» **EXERCISE DIRECTIONS**
The output should contain the listing word for word and no pictures.

» **INPUT DATA**
***
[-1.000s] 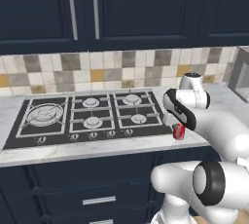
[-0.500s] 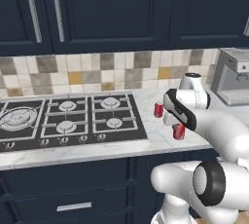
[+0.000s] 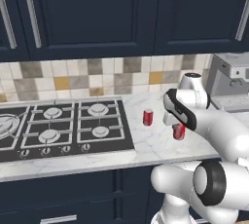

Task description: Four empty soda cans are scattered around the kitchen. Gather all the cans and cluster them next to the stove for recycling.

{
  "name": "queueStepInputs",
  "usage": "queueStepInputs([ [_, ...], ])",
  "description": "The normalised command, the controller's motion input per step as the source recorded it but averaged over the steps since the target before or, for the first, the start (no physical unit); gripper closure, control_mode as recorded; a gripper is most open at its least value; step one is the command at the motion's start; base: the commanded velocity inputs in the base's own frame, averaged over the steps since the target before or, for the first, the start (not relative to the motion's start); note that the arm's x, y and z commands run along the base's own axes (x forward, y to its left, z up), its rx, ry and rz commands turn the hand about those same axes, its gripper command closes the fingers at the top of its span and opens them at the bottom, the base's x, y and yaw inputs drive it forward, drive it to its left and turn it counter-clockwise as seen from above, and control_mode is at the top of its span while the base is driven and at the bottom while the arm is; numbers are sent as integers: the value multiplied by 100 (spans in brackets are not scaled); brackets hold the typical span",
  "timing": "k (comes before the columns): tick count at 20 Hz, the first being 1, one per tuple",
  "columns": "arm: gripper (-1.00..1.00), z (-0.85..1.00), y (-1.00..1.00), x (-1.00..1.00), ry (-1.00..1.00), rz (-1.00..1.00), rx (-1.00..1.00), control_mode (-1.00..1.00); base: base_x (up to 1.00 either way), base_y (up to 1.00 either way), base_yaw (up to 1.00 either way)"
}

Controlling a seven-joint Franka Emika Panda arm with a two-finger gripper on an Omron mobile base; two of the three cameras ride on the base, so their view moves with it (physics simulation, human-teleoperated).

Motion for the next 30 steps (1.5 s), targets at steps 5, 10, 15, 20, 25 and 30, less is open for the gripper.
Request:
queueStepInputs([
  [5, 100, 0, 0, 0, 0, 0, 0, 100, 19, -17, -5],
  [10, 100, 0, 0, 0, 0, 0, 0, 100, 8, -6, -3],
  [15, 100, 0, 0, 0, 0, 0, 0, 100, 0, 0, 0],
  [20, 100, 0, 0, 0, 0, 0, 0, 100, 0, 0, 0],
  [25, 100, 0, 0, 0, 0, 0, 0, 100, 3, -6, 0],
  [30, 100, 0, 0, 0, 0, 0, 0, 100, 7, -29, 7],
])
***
» **TASK RESULT**
[-1.000s] 
[-0.500s] 
[+0.000s] 

Task description: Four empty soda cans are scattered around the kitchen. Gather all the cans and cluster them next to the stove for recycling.

{
  "name": "queueStepInputs",
  "usage": "queueStepInputs([ [_, ...], ])",
  "description": "The normalised command, the controller's motion input per step as the source recorded it but averaged over the steps since the target before or, for the first, the start (no physical unit); gripper closure, control_mode as recorded; a gripper is most open at its least value; step one is the command at the motion's start; base: the commanded velocity inputs in the base's own frame, averaged over the steps since the target before or, for the first, the start (not relative to the motion's start); note that the arm's x, y and z commands run along the base's own axes (x forward, y to its left, z up), its rx, ry and rz commands turn the hand about those same axes, its gripper command closes the fingers at the top of its span and opens them at the bottom, the base's x, y and yaw inputs drive it forward, drive it to its left and turn it counter-clockwise as seen from above, and control_mode is at the top of its span while the base is driven and at the bottom while the arm is; numbers are sent as integers: the value multiplied by 100 (spans in brackets are not scaled); brackets hold the typical span",
  "timing": "k (comes before the columns): tick count at 20 Hz, the first being 1, one per tuple",
  "columns": "arm: gripper (-1.00..1.00), z (-0.85..1.00), y (-1.00..1.00), x (-1.00..1.00), ry (-1.00..1.00), rz (-1.00..1.00), rx (-1.00..1.00), control_mode (-1.00..1.00); base: base_x (up to 1.00 either way), base_y (up to 1.00 either way), base_yaw (up to 1.00 either way)"
}

Controlling a seven-joint Franka Emika Panda arm with a two-finger gripper on an Omron mobile base; two of the three cameras ride on the base, so their view moves with it (physics simulation, human-teleoperated).

Motion for the next 30 steps (1.5 s), targets at steps 5, 10, 15, 20, 25 and 30, less is open for the gripper.
Request:
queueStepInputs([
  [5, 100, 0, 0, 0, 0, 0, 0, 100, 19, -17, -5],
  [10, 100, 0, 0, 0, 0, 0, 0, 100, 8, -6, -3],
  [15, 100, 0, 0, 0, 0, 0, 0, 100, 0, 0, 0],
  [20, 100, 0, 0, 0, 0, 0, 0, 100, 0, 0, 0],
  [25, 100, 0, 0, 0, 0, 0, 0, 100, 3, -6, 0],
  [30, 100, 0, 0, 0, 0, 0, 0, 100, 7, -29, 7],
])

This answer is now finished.